▶ **DATASET RECORDS**:
==================================================
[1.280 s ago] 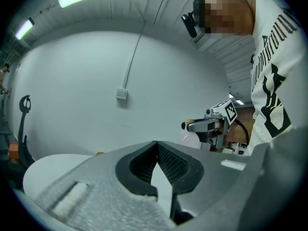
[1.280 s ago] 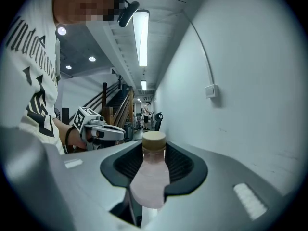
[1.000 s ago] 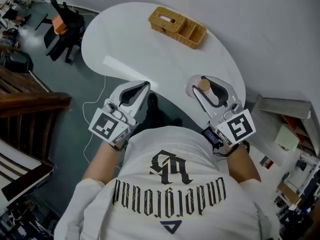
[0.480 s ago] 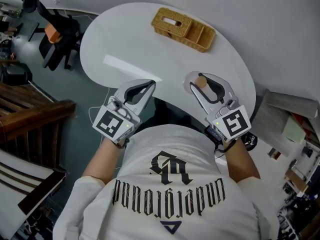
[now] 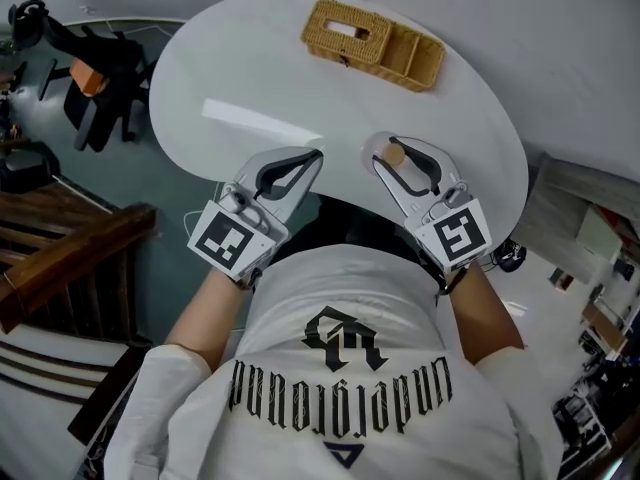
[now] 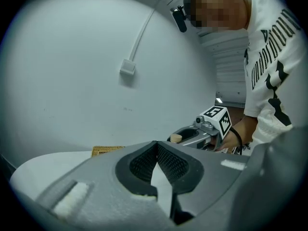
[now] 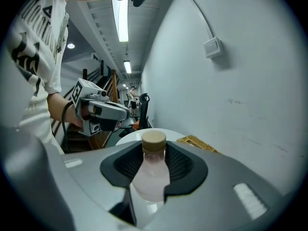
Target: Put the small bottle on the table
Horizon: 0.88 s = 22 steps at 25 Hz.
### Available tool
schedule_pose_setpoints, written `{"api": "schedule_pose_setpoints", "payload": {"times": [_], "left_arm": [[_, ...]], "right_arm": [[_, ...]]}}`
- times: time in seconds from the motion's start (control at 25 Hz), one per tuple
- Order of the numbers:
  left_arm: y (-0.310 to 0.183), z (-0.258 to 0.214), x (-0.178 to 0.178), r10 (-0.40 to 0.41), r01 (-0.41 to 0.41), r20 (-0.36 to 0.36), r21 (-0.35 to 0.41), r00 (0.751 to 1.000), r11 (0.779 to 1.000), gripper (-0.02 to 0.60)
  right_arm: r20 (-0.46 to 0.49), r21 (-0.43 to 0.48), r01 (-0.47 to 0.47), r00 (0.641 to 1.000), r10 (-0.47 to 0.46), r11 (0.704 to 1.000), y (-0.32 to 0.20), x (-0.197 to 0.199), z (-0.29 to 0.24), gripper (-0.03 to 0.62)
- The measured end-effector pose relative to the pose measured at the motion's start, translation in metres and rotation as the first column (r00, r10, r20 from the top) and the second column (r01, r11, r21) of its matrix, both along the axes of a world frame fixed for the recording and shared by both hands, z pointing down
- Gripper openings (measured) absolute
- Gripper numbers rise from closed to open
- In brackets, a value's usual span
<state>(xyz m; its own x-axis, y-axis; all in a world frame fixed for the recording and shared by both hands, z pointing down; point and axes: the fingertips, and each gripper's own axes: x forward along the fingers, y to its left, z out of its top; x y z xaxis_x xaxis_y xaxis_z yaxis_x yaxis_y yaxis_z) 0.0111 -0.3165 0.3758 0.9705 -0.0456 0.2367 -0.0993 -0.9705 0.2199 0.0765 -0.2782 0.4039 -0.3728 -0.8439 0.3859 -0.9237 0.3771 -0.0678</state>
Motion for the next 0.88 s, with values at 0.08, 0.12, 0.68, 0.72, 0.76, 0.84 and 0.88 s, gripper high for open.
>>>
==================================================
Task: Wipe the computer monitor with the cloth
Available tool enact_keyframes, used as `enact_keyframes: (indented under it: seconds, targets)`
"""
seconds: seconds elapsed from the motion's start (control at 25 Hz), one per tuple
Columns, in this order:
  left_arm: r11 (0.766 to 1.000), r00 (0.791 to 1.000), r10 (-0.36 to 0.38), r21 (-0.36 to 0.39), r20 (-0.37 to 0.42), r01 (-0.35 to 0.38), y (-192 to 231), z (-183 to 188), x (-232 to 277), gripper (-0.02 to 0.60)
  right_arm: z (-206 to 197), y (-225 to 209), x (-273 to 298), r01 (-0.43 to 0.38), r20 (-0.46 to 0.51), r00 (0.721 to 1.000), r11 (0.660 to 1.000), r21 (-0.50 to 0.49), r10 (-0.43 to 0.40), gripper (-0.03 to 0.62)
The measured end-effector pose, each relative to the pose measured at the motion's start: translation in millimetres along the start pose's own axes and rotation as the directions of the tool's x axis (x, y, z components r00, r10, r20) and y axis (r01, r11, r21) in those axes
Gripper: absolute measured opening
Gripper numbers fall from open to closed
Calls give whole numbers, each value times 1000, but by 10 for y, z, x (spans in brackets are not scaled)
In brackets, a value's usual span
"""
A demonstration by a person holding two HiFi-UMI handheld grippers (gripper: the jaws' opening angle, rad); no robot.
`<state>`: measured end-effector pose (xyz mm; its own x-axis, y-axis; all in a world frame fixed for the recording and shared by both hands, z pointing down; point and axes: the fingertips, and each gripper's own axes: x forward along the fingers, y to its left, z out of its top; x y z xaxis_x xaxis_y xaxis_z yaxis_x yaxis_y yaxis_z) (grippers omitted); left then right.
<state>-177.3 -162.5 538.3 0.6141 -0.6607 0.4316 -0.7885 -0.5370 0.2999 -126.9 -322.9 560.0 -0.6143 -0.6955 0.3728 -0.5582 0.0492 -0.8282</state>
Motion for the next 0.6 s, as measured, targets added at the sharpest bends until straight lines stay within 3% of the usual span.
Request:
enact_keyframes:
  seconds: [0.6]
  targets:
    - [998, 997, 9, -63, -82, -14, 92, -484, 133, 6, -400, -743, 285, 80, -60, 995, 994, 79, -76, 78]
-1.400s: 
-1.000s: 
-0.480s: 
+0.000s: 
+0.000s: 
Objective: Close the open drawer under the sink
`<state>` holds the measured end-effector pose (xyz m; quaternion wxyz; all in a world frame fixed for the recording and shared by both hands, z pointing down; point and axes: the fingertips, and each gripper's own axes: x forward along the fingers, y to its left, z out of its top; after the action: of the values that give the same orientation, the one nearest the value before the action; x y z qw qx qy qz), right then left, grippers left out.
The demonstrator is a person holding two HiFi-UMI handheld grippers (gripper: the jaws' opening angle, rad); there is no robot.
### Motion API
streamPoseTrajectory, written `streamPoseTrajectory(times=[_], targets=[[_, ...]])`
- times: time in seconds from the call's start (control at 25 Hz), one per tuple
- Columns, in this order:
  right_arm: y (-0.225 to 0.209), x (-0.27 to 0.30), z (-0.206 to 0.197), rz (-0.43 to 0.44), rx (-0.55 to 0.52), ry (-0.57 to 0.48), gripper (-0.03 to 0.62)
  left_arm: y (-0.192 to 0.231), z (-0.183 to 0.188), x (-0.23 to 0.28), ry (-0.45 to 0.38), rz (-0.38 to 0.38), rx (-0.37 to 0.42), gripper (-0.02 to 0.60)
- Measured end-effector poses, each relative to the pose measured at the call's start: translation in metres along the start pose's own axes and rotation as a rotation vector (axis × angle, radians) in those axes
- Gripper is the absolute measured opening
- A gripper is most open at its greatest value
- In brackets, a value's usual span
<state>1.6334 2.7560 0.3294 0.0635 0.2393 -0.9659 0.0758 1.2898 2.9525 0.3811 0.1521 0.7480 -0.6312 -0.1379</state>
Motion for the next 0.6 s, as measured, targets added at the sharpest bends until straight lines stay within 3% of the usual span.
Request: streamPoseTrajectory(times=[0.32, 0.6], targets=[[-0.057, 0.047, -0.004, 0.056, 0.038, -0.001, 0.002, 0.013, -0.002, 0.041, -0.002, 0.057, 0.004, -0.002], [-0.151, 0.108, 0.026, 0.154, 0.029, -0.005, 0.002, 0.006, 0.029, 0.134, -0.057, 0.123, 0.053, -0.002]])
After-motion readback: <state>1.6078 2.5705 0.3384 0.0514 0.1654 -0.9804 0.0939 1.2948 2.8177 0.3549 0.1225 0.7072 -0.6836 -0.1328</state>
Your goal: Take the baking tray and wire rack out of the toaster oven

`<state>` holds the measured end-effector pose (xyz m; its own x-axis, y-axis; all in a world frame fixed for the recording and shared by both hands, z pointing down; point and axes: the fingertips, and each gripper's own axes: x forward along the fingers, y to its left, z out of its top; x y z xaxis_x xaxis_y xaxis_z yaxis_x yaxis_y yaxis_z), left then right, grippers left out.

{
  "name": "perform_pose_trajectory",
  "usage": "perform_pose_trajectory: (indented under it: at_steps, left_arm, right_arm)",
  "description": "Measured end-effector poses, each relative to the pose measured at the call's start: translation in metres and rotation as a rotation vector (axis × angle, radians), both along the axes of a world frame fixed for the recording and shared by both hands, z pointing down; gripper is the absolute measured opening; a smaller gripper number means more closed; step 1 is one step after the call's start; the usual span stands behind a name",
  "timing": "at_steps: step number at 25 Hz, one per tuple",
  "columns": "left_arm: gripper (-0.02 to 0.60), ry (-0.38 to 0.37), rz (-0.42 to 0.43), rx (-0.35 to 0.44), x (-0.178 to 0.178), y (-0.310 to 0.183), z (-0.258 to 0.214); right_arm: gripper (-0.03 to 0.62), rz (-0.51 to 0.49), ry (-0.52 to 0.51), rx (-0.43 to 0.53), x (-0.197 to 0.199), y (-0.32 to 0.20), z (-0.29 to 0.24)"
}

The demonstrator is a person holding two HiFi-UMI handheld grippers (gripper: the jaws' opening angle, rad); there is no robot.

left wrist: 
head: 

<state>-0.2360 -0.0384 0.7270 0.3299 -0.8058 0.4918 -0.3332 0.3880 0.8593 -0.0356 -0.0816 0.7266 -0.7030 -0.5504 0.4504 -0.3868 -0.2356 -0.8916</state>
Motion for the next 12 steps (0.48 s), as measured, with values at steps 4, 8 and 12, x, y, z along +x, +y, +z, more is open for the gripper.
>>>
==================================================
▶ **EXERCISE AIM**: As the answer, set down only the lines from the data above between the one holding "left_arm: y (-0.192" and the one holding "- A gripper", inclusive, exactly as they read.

▶ **SOLUTION FOR THIS TASK**:
  left_arm: y (-0.192 to 0.231), z (-0.183 to 0.188), x (-0.23 to 0.28), ry (-0.45 to 0.38), rz (-0.38 to 0.38), rx (-0.37 to 0.42), gripper (-0.02 to 0.60)
- Measured end-effector poses, each relative to the pose measured at the call's start: translation in metres along the start pose's own axes and rotation as a rotation vector (axis × angle, radians) in those axes
- Gripper is the absolute measured opening
- A gripper is most open at its greatest value

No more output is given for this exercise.